Breastival raises awareness for breast cancer

Students celebrated Breastival on Thursday. Students in attendance were able to learn about early prevention for breast cancer and ways to stay healthy. (George Yanez)

Updated: 1:24 a.m.

Boobs, jugs, knockers or just plain breasts—whatever the name, they were on the mind on Thursday.

GMU celebrated its annual Breastival Thursday in North Plaza. The event, which took place from 11 a.m. – 3 p.m. was created to help promote breast cancer awareness, and to teach students how to detect early warning signs of the deadly disease.

“[Students] love it. They love the t-shirts, they love the information and they’re really playing the games and going to the vendors to get information, [and] learning how to do self exams,” said Danielle Lapierre, assistant director of the Office of Alcohol, Drug & Health Education, in regards to Breastival.

Students who participated and went to information booths and participated in games, such as tic-tac-toe and pin the nipple, were able to receive free Breastival shirts that featured an owl saying “Save the hooters.” By 11 a.m. they had run out of shirts and were giving away black bags that said, “Check your bags to prevent breast cancer.”

Volunteers at the festival all had one common goal: promote healthy lifestyles and spread awareness.

"Since I’m part of the nursing program we always have to promote [the] well-being [of people]…especially in public health,” said Erika Zeidler, a senior nursing major.
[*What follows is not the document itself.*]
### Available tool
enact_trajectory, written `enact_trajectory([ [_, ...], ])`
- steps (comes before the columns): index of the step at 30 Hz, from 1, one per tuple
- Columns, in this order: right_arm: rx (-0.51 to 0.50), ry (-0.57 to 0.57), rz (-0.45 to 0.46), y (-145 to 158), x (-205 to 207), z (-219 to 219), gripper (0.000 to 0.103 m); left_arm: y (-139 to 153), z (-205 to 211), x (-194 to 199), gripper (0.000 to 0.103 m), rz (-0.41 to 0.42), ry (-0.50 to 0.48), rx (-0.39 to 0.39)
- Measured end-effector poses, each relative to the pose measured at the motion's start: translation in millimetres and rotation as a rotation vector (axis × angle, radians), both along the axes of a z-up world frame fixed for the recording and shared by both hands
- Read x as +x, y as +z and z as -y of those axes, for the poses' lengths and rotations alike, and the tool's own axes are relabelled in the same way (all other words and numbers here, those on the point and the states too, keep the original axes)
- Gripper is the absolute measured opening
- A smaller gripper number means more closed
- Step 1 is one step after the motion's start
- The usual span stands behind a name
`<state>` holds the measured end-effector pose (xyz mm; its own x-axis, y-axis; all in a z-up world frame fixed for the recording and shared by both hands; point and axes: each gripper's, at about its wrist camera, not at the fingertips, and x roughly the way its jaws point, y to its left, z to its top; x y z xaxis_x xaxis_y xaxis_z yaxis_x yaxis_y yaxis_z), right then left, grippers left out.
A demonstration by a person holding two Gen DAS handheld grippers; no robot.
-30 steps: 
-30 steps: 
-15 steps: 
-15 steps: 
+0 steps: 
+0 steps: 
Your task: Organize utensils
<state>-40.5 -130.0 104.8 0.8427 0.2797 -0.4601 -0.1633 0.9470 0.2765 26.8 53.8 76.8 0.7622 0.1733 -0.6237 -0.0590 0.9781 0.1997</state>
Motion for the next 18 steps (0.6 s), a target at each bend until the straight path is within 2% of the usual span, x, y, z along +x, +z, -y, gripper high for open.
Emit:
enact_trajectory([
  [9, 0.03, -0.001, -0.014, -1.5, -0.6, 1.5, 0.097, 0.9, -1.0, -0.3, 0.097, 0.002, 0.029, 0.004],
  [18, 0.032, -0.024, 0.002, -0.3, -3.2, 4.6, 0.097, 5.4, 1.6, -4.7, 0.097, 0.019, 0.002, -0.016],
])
“The big thing [about catching cancer early on] is knowing your normal and seeing what has changed. The main thing is we want people to do is actually go ahead and look at themselves and feel themselves to know what’s different,” said Zeidler.
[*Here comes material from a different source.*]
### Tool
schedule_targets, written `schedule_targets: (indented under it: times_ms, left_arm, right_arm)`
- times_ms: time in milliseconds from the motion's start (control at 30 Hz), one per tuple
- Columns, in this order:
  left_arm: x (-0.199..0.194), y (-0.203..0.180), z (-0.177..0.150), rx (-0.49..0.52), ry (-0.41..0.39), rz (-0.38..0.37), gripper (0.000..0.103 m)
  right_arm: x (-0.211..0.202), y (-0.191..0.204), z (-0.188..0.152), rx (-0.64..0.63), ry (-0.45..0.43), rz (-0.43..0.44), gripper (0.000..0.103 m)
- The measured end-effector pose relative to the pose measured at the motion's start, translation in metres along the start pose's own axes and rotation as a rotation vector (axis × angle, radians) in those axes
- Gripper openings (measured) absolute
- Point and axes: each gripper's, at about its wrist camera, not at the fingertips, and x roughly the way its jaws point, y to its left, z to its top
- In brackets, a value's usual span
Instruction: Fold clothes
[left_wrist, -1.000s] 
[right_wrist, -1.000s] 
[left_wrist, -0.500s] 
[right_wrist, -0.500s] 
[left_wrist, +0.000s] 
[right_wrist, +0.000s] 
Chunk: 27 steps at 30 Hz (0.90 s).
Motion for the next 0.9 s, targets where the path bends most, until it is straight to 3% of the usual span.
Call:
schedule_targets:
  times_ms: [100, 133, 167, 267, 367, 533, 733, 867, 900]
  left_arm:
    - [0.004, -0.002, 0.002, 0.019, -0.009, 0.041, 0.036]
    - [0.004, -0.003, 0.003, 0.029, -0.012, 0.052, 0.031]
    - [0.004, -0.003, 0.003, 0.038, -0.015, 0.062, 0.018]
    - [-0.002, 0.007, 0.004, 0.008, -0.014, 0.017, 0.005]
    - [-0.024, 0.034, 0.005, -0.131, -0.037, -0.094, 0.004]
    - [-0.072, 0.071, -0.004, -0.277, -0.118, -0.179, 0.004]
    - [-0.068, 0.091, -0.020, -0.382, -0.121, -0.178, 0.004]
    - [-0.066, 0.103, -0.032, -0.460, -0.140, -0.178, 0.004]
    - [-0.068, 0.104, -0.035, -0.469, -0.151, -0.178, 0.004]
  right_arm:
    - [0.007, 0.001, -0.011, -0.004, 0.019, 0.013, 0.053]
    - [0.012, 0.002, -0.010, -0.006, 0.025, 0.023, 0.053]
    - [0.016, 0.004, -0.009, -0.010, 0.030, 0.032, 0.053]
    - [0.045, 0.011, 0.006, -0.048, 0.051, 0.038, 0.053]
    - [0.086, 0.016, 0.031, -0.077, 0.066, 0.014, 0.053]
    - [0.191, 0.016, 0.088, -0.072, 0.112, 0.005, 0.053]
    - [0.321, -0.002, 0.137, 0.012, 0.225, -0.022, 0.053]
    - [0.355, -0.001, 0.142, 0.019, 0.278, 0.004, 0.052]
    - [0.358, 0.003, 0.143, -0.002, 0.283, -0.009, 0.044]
Though Zeidler is aware that the topic is cliché to many people, she said once people break through that barrier she hopes they will began doing self-exams.

Also at the Breastival was the American Institute for Cancer Research.

“We are here at the Breastival to help promote breast [cancer] awareness. . .and trying to spread the message about healthy lifestyle choices and the ways you can reduce your risk of cancer,” said Chelsea Rominiecki, a representative from the group.

Vendors at the event passed out pamphlets and brochures on proper ways to do self-exams, as well as literature on healthy lifestyles.